--- PROVIDED DATA ---

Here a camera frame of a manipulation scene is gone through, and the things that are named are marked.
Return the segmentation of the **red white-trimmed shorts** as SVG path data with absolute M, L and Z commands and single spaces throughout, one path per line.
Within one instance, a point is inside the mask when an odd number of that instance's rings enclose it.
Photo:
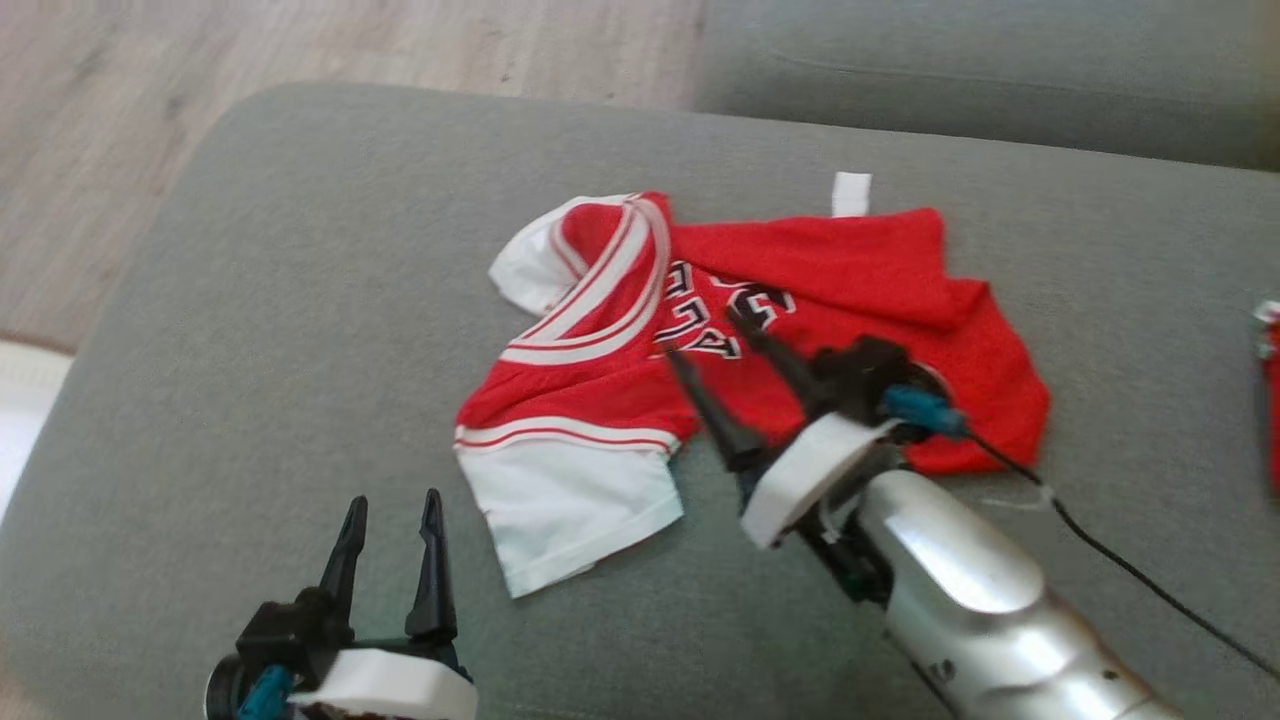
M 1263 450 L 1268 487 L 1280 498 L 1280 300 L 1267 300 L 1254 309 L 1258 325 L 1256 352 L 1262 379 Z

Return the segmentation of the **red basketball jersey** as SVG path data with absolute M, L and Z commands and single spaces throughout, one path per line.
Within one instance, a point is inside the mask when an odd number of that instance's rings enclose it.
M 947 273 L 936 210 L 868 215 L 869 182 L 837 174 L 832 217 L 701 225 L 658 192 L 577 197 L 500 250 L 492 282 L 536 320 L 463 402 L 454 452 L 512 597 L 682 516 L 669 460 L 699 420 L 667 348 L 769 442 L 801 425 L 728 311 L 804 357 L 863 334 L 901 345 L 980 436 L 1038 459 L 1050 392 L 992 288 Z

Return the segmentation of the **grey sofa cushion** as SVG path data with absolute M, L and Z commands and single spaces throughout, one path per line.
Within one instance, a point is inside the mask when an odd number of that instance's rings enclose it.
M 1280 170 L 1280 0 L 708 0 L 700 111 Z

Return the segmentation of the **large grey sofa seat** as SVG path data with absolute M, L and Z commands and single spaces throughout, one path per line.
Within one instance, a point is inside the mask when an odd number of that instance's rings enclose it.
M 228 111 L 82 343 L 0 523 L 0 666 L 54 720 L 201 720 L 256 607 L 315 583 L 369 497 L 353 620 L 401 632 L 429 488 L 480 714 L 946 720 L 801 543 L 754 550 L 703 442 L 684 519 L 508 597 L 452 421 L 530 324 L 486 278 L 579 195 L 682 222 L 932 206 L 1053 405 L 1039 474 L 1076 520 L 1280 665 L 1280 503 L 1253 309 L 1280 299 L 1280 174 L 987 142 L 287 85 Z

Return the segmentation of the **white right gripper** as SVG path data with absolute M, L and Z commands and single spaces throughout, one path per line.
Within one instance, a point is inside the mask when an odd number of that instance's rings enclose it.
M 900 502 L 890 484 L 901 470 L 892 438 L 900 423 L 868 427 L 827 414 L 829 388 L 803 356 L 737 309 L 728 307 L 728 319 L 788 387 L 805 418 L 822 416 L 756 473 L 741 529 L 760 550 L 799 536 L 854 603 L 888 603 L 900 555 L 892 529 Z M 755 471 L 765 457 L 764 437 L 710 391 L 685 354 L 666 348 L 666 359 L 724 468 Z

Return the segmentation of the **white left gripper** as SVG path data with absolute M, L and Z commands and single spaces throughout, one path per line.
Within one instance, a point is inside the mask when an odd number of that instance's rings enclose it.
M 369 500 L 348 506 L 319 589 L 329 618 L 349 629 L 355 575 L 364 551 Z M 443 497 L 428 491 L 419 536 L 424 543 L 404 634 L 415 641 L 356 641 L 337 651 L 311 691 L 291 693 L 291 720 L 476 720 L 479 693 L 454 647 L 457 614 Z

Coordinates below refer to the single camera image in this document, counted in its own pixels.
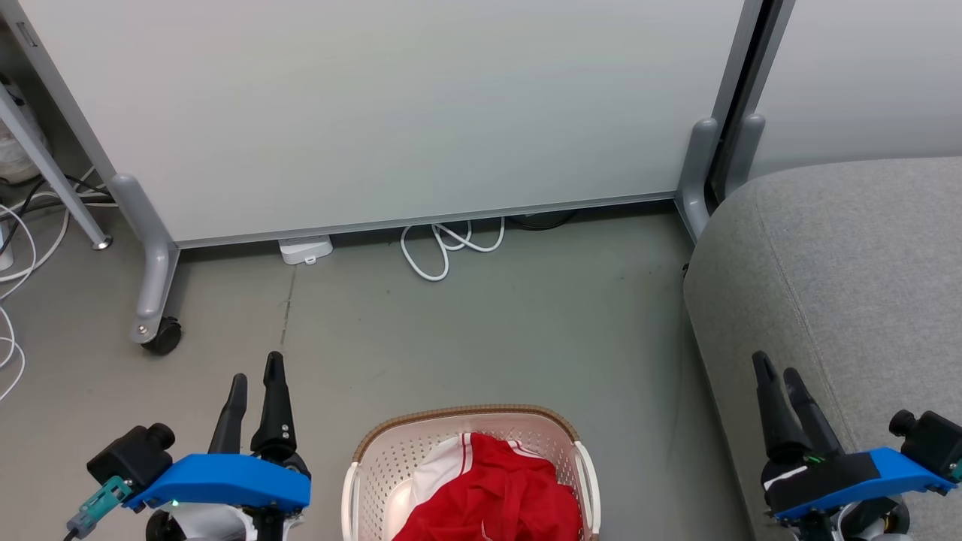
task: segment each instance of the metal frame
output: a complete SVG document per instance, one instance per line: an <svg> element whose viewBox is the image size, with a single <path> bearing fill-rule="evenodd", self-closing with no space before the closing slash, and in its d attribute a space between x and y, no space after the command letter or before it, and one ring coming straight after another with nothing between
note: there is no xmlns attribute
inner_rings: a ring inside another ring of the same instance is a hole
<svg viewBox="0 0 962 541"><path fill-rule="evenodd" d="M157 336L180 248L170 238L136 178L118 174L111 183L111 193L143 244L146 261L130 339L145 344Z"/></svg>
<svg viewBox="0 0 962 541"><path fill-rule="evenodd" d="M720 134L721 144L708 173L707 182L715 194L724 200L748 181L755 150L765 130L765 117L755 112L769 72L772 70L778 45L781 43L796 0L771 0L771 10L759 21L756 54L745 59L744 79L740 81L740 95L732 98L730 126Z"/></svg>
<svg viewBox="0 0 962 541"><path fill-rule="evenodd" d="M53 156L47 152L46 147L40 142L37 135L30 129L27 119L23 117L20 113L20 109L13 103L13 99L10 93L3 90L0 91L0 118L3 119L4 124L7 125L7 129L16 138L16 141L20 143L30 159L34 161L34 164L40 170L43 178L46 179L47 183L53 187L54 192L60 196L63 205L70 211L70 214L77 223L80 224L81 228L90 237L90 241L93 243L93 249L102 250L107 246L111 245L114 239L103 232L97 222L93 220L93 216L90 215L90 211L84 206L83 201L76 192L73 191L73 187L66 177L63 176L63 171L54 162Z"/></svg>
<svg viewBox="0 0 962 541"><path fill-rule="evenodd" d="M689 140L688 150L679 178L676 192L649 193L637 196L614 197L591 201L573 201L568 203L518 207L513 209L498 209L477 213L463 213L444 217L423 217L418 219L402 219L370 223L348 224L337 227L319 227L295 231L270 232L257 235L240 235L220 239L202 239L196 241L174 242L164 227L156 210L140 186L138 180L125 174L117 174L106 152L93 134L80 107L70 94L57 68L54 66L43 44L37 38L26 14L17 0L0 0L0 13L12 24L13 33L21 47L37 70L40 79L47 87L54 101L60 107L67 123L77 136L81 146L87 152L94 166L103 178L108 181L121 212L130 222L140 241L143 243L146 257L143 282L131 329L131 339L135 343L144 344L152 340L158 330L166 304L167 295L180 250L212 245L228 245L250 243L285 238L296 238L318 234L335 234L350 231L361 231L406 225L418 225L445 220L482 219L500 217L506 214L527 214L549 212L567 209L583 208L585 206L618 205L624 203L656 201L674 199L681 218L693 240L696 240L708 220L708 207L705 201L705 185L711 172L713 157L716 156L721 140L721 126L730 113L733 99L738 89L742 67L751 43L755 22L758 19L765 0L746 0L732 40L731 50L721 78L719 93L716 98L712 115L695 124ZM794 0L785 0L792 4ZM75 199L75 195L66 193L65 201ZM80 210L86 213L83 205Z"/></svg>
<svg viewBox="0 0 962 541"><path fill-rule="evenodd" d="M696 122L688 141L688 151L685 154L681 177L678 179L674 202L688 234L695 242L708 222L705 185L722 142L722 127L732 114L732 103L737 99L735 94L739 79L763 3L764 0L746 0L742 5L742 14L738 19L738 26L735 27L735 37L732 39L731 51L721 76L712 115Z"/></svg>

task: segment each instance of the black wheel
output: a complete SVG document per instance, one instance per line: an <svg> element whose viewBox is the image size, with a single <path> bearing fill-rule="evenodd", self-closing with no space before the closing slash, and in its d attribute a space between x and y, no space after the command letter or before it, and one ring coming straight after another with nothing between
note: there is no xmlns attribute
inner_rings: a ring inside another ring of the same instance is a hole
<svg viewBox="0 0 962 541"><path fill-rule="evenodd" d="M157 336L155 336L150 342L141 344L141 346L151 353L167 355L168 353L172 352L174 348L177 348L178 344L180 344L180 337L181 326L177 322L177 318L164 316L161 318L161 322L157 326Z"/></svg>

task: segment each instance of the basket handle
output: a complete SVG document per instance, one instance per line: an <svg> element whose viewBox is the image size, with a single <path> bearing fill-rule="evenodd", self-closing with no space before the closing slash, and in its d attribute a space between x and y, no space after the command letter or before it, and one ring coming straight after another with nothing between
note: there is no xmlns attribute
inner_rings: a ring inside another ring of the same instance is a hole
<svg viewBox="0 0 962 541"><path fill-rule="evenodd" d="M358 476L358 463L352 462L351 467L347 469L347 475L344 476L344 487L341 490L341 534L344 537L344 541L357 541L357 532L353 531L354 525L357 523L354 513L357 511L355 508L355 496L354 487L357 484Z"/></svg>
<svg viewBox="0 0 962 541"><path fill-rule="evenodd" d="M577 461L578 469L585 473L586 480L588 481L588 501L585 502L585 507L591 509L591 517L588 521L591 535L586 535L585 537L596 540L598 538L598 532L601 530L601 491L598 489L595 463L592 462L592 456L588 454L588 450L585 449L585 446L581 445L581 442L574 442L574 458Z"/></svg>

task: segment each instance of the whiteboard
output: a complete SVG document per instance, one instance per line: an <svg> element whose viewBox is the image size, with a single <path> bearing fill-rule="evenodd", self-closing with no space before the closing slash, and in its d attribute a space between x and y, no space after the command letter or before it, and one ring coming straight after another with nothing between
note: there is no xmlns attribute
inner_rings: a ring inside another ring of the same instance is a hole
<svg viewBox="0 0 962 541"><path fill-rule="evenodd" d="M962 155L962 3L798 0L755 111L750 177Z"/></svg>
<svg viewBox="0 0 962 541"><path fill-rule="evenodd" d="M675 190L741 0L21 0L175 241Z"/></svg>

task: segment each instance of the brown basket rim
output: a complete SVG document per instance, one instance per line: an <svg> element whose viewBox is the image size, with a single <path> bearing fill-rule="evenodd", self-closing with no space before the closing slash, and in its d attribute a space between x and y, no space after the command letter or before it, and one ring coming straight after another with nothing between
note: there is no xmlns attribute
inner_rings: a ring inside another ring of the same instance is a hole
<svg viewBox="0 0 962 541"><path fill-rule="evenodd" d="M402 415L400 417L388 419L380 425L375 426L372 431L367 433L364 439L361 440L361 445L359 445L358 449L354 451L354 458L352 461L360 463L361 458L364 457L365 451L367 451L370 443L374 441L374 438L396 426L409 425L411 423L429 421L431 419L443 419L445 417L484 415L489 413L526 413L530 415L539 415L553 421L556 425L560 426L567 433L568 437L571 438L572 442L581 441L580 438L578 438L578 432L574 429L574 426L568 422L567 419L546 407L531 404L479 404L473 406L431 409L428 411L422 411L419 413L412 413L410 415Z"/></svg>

---
--- PROVIDED DATA ---

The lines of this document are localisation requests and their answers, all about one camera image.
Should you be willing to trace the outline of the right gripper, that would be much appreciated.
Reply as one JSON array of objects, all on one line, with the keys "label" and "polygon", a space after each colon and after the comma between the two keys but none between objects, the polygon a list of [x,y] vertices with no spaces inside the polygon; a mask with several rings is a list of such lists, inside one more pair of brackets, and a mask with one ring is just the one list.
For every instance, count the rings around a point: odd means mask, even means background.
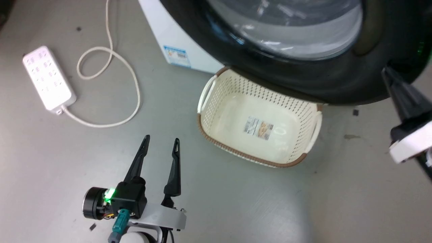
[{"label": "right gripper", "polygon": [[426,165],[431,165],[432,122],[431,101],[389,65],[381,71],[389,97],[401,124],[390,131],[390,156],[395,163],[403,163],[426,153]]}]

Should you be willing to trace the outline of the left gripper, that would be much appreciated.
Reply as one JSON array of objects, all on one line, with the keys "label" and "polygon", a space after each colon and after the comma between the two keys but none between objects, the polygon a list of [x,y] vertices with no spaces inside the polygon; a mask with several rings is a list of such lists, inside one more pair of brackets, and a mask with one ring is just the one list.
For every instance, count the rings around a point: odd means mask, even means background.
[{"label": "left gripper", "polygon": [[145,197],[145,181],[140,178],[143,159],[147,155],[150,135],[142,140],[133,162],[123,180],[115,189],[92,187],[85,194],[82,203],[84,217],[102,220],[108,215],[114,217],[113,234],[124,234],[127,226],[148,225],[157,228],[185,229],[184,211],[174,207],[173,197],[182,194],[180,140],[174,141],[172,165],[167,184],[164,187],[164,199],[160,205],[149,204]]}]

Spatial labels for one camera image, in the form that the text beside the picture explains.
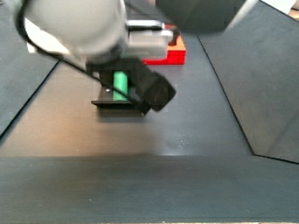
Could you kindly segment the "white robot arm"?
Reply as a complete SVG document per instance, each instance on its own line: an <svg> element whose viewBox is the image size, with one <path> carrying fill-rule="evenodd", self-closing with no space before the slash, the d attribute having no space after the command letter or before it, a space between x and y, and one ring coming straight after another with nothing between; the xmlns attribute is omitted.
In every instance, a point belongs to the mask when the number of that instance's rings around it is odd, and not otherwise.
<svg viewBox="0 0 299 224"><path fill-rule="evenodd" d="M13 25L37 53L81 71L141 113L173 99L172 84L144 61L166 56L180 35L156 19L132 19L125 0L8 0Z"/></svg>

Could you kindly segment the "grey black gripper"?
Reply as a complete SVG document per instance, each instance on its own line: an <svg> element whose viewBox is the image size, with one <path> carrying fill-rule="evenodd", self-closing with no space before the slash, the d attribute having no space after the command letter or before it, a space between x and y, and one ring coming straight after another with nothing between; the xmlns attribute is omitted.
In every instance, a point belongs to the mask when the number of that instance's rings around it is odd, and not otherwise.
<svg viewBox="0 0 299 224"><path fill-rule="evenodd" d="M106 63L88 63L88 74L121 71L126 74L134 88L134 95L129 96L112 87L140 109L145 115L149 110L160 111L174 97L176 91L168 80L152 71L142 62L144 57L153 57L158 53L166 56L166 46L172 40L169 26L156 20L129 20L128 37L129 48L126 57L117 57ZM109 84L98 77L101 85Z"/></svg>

---
--- PROVIDED DATA ---

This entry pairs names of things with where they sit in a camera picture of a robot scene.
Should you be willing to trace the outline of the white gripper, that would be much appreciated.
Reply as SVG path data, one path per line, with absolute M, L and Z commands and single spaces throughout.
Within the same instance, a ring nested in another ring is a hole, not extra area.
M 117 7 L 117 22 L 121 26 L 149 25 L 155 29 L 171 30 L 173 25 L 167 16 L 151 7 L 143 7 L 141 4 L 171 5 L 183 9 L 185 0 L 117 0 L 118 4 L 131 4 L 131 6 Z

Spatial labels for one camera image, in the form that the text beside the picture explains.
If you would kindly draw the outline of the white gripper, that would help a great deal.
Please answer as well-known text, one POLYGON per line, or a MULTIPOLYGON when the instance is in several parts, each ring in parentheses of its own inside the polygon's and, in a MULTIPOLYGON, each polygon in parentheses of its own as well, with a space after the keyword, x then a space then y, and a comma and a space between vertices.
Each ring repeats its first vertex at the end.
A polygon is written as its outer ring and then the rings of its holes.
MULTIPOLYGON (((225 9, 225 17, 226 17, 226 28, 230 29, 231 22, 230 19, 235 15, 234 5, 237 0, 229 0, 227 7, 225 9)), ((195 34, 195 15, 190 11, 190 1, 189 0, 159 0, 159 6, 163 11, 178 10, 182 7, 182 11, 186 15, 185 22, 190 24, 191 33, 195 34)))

---

● WHAT YOU NEED TO DO:
Set down exactly the lines above, from the line containing "Here a camera" through the line containing "Return the segmentation of the **large". Skip the pictures.

● REPLY TO THE TASK:
Here a camera frame of a manipulation scene is gone through, and the things that are named are marked.
Return the segmentation of the **red white-trimmed shorts** as SVG path data with absolute M, L and Z commands and single spaces throughout, one path per line.
Within one instance, a point is inside the mask when an odd number of that instance's rings enclose it.
Photo:
M 1263 450 L 1268 487 L 1280 498 L 1280 300 L 1267 300 L 1254 309 L 1258 325 L 1256 352 L 1262 379 Z

Return the segmentation of the **red basketball jersey** as SVG path data with absolute M, L and Z commands and single spaces throughout, one path per line.
Within one instance, a point is inside the mask when an odd number of that instance's rings enclose it.
M 947 273 L 936 210 L 868 215 L 869 182 L 837 174 L 832 217 L 701 225 L 658 192 L 577 197 L 500 250 L 492 282 L 536 320 L 463 402 L 454 452 L 512 597 L 682 516 L 669 460 L 699 420 L 667 348 L 769 442 L 801 425 L 728 311 L 804 357 L 863 334 L 901 345 L 980 436 L 1038 459 L 1050 392 L 992 288 Z

Return the segmentation of the **grey sofa cushion** as SVG path data with absolute M, L and Z commands and single spaces throughout, one path per line.
Within one instance, a point is inside the mask when an odd number of that instance's rings enclose it.
M 1280 170 L 1280 0 L 708 0 L 700 111 Z

Return the segmentation of the **large grey sofa seat** as SVG path data with absolute M, L and Z commands and single spaces throughout, one path per line.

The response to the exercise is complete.